Work to complete:
Where a record contains an image, leave the image out and print the rest exactly.

(Dataset content Opens)

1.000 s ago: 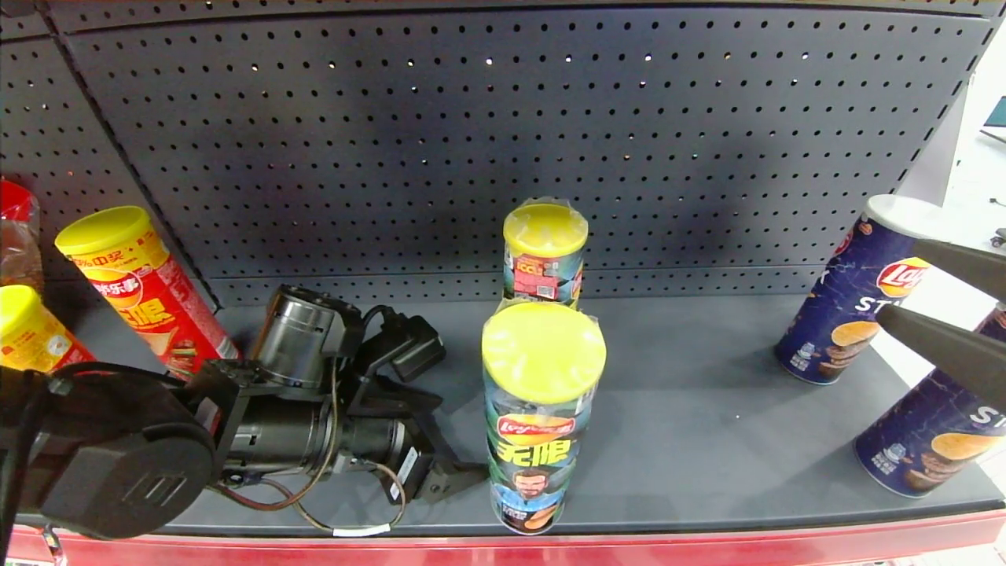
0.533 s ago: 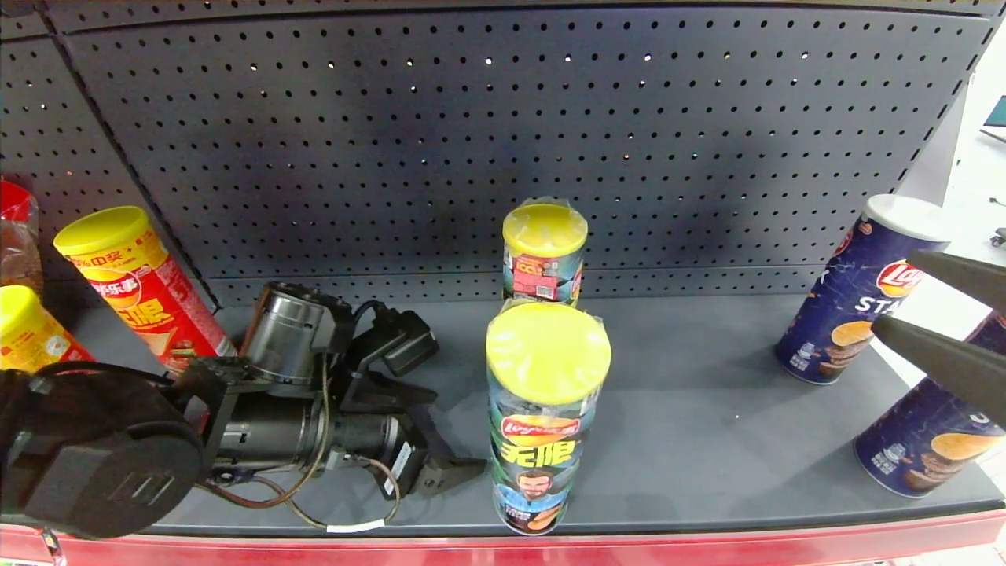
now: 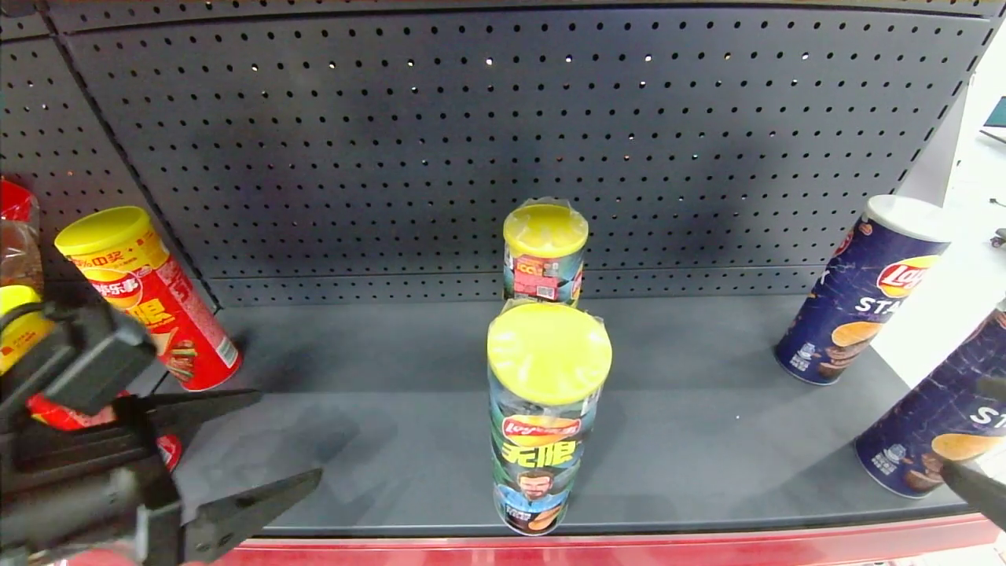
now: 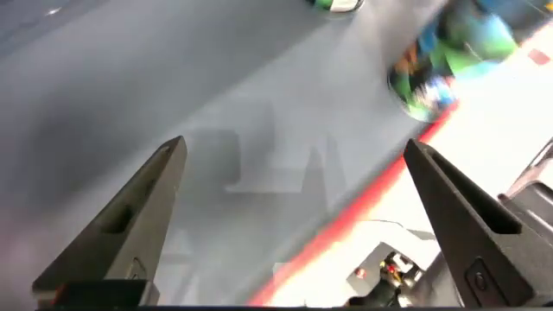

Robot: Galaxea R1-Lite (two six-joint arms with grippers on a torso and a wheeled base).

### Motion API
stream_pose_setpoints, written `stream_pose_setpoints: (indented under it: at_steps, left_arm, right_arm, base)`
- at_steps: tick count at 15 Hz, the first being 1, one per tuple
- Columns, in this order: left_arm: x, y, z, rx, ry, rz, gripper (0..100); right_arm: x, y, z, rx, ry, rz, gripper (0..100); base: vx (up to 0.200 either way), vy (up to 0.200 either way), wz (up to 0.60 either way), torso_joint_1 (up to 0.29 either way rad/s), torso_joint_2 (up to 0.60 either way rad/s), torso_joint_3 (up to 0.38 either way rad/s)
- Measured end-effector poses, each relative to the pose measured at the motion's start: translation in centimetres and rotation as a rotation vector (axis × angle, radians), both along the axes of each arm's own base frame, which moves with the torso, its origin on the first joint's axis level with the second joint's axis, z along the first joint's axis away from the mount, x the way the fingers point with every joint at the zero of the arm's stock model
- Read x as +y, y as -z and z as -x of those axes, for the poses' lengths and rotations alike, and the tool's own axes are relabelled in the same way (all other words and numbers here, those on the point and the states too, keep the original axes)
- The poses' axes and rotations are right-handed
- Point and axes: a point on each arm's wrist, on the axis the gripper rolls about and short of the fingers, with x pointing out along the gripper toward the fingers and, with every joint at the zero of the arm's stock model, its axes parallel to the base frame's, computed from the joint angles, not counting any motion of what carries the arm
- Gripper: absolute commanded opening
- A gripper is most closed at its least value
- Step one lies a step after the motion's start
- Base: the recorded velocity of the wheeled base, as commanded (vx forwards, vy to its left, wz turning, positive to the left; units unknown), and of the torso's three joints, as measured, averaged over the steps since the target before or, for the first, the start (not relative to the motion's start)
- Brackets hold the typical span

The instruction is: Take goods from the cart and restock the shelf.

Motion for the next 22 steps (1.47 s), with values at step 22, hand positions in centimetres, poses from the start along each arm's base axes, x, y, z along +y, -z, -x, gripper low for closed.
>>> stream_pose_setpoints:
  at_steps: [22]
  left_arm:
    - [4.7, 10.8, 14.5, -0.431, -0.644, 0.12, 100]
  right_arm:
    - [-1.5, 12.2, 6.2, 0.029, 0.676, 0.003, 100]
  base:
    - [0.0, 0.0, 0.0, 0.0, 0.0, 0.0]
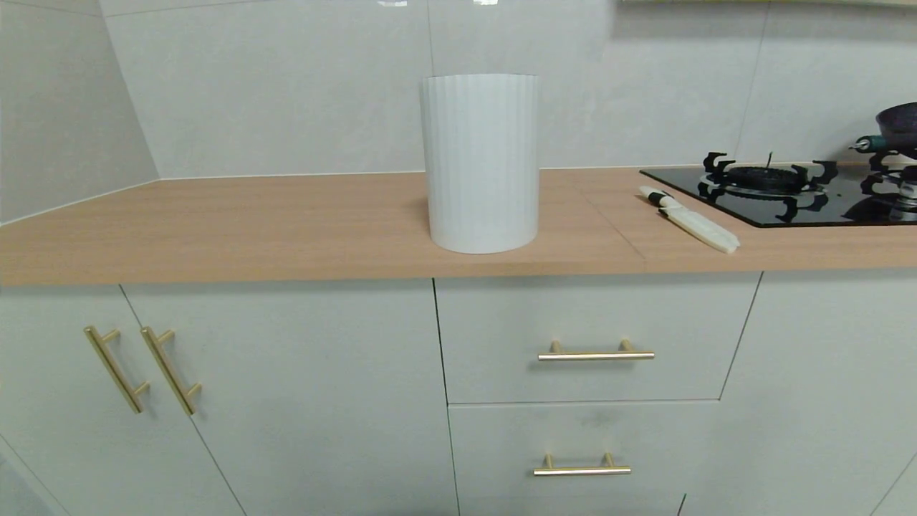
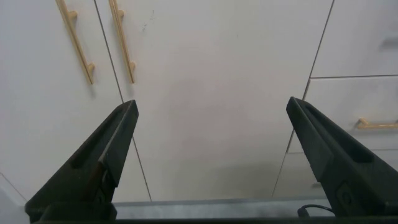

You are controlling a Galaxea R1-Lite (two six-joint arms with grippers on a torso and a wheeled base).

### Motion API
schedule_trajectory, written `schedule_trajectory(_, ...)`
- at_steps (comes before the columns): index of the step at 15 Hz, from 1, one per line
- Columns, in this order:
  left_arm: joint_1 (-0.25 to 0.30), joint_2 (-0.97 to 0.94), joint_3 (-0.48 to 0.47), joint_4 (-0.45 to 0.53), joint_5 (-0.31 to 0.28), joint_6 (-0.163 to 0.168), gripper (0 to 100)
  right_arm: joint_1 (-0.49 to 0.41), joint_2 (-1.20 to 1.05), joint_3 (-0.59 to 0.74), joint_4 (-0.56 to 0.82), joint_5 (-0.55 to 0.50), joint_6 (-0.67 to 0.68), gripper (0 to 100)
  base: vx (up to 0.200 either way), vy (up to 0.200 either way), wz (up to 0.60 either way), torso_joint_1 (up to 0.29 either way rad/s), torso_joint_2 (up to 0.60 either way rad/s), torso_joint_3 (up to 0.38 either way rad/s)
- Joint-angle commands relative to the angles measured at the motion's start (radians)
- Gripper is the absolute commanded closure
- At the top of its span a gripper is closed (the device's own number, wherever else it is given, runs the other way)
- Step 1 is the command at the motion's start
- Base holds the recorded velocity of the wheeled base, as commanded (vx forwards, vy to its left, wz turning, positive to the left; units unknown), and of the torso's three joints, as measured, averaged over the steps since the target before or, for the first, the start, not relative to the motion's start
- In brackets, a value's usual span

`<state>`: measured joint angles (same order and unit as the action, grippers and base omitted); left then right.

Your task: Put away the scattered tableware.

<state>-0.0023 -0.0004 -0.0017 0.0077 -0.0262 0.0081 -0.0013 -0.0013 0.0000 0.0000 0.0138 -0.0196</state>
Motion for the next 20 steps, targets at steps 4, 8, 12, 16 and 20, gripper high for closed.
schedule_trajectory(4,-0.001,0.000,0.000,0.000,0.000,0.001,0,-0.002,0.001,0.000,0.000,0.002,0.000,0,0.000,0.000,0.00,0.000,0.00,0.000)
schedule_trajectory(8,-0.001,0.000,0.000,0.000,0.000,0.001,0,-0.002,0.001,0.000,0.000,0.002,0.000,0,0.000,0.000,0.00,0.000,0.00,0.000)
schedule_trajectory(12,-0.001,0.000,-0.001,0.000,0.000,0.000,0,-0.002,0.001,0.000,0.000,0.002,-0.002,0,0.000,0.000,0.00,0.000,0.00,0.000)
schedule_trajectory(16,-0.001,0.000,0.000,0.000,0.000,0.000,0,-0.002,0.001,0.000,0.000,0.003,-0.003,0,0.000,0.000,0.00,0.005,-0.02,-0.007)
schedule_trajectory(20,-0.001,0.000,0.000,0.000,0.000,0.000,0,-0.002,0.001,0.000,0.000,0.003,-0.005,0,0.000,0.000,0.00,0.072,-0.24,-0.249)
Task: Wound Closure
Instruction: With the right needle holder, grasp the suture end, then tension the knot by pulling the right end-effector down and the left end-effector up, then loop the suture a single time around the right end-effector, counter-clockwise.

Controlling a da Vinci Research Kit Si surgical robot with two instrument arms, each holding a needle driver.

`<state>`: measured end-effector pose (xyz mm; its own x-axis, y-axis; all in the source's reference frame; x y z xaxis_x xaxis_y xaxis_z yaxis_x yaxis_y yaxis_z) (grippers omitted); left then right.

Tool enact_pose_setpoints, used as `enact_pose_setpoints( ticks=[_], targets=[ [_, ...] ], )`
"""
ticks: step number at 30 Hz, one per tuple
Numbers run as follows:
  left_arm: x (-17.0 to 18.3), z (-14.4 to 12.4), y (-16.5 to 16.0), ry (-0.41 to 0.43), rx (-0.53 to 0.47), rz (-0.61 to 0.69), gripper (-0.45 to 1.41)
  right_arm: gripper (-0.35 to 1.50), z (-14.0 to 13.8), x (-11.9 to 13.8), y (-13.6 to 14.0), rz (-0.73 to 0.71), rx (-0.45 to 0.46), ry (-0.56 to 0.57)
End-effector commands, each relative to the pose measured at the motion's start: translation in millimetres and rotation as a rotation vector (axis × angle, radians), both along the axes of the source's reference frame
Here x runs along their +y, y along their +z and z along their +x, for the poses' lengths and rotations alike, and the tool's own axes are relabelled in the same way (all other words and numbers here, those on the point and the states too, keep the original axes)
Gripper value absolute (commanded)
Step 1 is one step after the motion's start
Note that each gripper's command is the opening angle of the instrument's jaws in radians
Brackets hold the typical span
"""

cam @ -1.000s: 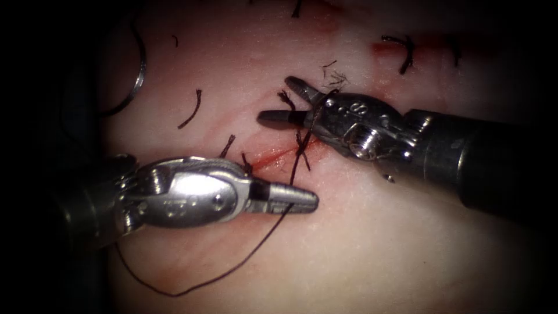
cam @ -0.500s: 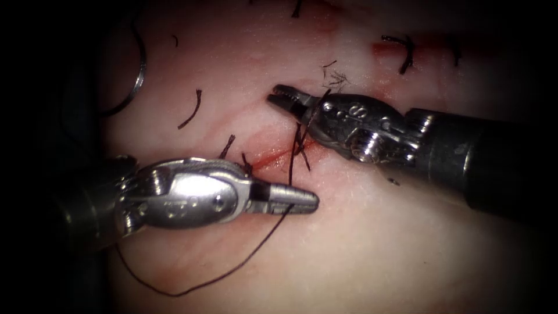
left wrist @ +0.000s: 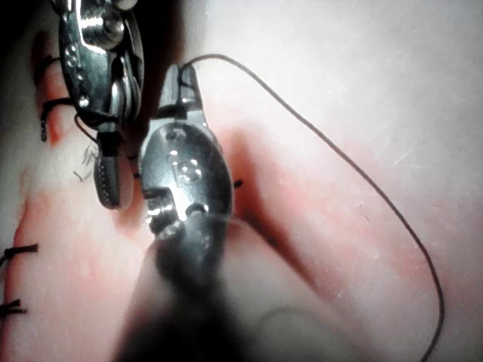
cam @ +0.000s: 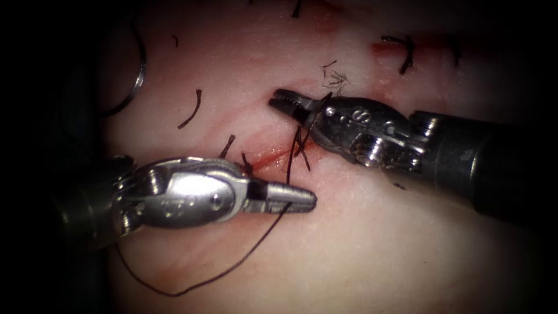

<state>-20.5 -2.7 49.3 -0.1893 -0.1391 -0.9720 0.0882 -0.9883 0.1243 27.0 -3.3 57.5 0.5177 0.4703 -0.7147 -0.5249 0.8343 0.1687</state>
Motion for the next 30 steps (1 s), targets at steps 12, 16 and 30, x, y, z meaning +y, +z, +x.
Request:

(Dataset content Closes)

Output:
1.000 s ago: 
0.533 s ago: 
now: 
now: 

Robot: Galaxea R1-Lite (two six-joint arms with grippers on a torso and a wheeled base).

### Motion API
stream_pose_setpoints, written `stream_pose_setpoints: (indented under it: at_steps, left_arm, right_arm, base)`
- at_steps: tick count at 15 Hz, the first being 1, one per tuple
- Columns, in this order: left_arm: x, y, z, rx, ry, rz, gripper (0..100); right_arm: x, y, z, rx, ry, rz, gripper (0..100); base: vx (up to 0.200 either way), vy (up to 0.200 either way), wz (up to 0.60 either way), torso_joint_1 (up to 0.29 either way rad/s), torso_joint_2 (up to 0.60 either way rad/s), torso_joint_3 (up to 0.38 either way rad/s)
- Measured end-effector poses, each relative to the pose measured at the motion's start: translation in centimetres and rotation as a rotation vector (axis × angle, radians), both along the axes of each arm's own base frame, which moves with the torso, its origin on the first joint's axis level with the second joint's axis, z along the first joint's axis away from the mount, x the way the fingers point with every joint at the zero of the arm's stock model
- Read x as +y, y as -z and z as -x of those axes, for the poses' lengths and rotations alike, and the tool's own axes are relabelled in the same way (all other words and numbers here, those on the point and the states too, keep the original axes)
- The poses' axes and rotations are right-handed
- Point and axes: a point on each arm's wrist, on the axis the gripper rolls about and short of the fingers, with x pointing out along the gripper toward the fingers and, with every joint at the zero of the arm's stock model, its axes parallel to the base frame's, computed from the joint angles, not counting any motion of what carries the arm
- Gripper: absolute commanded opening
- A gripper is most closed at its least value
- Step one lies a step after the motion's start
- Base: the recorded velocity of the wheeled base, as commanded (vx forwards, vy to its left, wz turning, positive to the left; units unknown), and of the torso's three joints, as measured, averaged over the steps since the target before or, for the first, the start (not relative to the motion's start)
- Brackets hold the typical span

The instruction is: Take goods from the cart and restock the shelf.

Motion for the next 22 steps (1.47 s), with values at step 22, hand positions in centimetres, poses from the start along each arm's base axes, x, y, z along +y, -z, -x, gripper low for closed.
>>> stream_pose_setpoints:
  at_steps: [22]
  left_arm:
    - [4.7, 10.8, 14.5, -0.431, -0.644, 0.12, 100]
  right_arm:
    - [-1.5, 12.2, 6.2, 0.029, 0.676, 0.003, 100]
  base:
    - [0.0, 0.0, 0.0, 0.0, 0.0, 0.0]

You are controlling a Galaxea R1-Lite (two six-joint arms with grippers on a torso and a wheeled base).

### Motion API
schedule_trajectory, written `schedule_trajectory(_, ...)`
- at_steps (comes before the columns): index of the step at 15 Hz, from 1, one per line
- Columns, in this order:
  left_arm: joint_1 (-0.25 to 0.30), joint_2 (-0.97 to 0.94), joint_3 (-0.48 to 0.47), joint_4 (-0.45 to 0.53), joint_5 (-0.31 to 0.28), joint_6 (-0.163 to 0.168), gripper (0 to 100)
  right_arm: joint_1 (-0.49 to 0.41), joint_2 (-1.20 to 1.05), joint_3 (-0.59 to 0.74), joint_4 (-0.56 to 0.82), joint_5 (-0.55 to 0.50), joint_6 (-0.67 to 0.68), gripper (0 to 100)
  base: vx (up to 0.200 either way), vy (up to 0.200 either way), wz (up to 0.60 either way), torso_joint_1 (up to 0.29 either way rad/s), torso_joint_2 (up to 0.60 either way rad/s), torso_joint_3 (up to 0.38 either way rad/s)
- Joint-angle commands relative to the angles measured at the motion's start (radians)
- Gripper is the absolute commanded closure
- At the top of its span a gripper is closed (the device's own number, wherever else it is given, runs the other way)
- Step 1 is the command at the motion's start
- Base holds the recorded velocity of the wheeled base, as commanded (vx forwards, vy to its left, wz turning, positive to the left; units unknown), and of the torso's three joints, as measured, averaged over the steps since the target before or, for the first, the start, not relative to the motion's start
- In brackets, a value's usual span

`<state>`: measured joint angles (same order and unit as the action, grippers and base omitted); left then right.

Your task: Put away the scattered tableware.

<state>-0.0023 -0.0004 -0.0017 0.0077 -0.0262 0.0081 -0.0013 -0.0013 0.0000 0.0000 0.0138 -0.0196</state>
Motion for the next 20 steps, targets at steps 4, 8, 12, 16 and 20, gripper high for closed.
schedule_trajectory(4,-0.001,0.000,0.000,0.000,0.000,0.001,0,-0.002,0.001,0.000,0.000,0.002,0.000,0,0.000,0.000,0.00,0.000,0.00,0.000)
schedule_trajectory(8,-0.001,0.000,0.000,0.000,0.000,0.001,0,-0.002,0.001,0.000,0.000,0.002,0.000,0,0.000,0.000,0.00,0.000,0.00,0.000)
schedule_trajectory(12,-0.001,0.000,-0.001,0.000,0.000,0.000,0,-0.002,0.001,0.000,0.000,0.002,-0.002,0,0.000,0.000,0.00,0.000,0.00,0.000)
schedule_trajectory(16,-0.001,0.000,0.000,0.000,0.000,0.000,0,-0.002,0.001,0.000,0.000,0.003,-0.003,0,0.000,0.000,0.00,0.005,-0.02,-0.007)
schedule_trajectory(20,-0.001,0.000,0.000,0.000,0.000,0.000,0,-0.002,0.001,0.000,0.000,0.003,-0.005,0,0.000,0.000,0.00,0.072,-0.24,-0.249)
Task: Wound Closure
Instruction: With the right needle holder, grasp the suture end, then tension the knot by pulling the right end-effector down and the left end-effector up, then loop the suture a single time around the right end-effector, counter-clockwise.

Controlling a da Vinci Research Kit Si surgical robot with two instrument arms, each holding a needle driver.

`<state>`: measured end-effector pose (xyz mm; its own x-axis, y-axis; all in the source's reference frame; x y z xaxis_x xaxis_y xaxis_z yaxis_x yaxis_y yaxis_z) (grippers omitted); left then right.

Tool enact_pose_setpoints, used as `enact_pose_setpoints( ticks=[_], targets=[ [_, ...] ], )`
"""
ticks: step number at 30 Hz, one per tuple
Numbers run as follows:
  left_arm: x (-17.0 to 18.3), z (-14.4 to 12.4), y (-16.5 to 16.0), ry (-0.41 to 0.43), rx (-0.53 to 0.47), rz (-0.61 to 0.69), gripper (-0.45 to 1.41)
  right_arm: gripper (-0.35 to 1.50), z (-14.0 to 13.8), x (-11.9 to 13.8), y (-13.6 to 14.0), rz (-0.73 to 0.71), rx (-0.45 to 0.46), ry (-0.56 to 0.57)
End-effector commands, each relative to the pose measured at the motion's start: translation in millimetres and rotation as a rotation vector (axis × angle, radians), both along the axes of the source's reference frame
Here x runs along their +y, y along their +z and z along their +x, for the poses' lengths and rotations alike, and the tool's own axes are relabelled in the same way (all other words and numbers here, those on the point and the states too, keep the original axes)
Gripper value absolute (commanded)
Step 1 is one step after the motion's start
Note that each gripper's command is the opening angle of the instrument's jaws in radians
Brackets hold the typical span
"""

cam @ -1.000s: 
cam @ -0.500s: 
left wrist @ +0.000s: 
cam @ +0.000s: 

<state>-20.5 -2.7 49.3 -0.1893 -0.1391 -0.9720 0.0882 -0.9883 0.1243 27.0 -3.3 57.5 0.5177 0.4703 -0.7147 -0.5249 0.8343 0.1687</state>
Motion for the next 30 steps (1 s), targets at steps 12, 16 and 30, x, y, z meaning +y, +z, +x.
Request:

The answer requires no additions.